What the exercise asks -> Return the count of lines in the following records that include "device", and nothing more.

Listed records ->
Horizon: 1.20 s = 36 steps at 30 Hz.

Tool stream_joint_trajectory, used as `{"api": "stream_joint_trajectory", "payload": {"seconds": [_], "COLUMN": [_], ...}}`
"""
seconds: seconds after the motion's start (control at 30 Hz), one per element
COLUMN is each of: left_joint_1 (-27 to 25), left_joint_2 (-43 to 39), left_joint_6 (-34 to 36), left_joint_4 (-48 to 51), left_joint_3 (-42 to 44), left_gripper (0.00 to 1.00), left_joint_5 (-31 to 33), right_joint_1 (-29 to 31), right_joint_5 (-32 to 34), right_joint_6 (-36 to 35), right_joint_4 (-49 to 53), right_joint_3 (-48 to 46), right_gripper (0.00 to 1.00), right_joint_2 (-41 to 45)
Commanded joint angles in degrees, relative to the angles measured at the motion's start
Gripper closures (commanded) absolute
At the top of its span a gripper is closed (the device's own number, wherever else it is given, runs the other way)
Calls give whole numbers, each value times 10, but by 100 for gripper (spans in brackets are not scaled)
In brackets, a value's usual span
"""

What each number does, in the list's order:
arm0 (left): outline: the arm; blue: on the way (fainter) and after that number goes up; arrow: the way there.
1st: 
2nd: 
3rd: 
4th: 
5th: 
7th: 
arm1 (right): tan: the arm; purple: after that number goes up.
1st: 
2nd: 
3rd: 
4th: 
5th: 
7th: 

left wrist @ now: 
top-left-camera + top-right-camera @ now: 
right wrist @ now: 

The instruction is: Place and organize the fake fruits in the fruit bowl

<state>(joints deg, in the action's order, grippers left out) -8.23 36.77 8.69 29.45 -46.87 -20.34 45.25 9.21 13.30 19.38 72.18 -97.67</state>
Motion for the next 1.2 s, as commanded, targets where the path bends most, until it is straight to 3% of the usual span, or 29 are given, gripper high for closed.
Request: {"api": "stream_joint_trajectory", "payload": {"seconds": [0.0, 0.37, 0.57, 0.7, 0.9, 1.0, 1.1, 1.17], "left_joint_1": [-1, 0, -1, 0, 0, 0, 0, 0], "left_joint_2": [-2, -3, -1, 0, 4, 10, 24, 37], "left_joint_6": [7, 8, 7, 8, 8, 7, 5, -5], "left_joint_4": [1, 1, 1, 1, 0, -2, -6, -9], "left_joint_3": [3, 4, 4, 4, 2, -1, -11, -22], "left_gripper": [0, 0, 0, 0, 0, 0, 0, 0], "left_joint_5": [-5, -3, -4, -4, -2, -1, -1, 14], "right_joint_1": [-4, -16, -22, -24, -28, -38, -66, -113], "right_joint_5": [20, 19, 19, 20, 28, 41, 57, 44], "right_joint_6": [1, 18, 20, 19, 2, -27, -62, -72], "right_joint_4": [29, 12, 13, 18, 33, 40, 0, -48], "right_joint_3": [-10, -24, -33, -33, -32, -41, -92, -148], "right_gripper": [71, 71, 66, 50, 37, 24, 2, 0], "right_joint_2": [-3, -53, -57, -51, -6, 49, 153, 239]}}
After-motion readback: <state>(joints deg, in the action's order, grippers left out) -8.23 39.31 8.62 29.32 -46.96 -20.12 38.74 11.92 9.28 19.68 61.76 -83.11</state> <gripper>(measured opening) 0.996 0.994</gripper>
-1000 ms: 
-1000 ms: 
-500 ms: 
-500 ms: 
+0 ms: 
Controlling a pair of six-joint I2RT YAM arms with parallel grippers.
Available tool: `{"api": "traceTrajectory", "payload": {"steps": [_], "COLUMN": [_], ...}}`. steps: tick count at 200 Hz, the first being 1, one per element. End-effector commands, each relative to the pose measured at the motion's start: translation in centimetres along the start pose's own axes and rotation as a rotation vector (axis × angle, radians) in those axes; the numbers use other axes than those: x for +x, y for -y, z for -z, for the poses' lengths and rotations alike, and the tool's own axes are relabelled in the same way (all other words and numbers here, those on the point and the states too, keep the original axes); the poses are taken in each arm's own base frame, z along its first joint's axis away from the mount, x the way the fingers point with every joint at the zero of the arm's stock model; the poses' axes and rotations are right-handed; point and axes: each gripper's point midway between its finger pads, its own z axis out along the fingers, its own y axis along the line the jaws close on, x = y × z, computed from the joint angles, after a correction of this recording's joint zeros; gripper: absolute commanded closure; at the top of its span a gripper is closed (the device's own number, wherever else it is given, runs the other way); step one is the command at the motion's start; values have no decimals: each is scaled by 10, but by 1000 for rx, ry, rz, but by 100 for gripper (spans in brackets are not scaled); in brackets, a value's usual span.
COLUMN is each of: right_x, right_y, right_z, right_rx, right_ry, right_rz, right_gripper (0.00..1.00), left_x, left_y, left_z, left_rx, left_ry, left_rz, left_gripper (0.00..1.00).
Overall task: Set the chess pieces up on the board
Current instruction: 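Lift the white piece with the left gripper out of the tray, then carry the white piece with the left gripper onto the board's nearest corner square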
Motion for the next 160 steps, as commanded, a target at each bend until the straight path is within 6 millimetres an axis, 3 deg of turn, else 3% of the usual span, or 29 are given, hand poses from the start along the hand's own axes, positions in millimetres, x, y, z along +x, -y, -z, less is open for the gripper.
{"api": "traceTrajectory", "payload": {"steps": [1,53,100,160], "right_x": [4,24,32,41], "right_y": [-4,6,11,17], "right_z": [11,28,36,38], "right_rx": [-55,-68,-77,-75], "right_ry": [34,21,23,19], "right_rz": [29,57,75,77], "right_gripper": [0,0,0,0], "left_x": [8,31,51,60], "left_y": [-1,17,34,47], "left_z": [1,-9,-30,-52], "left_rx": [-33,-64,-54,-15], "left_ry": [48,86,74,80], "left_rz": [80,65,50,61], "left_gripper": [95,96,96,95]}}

Exercise response -> 2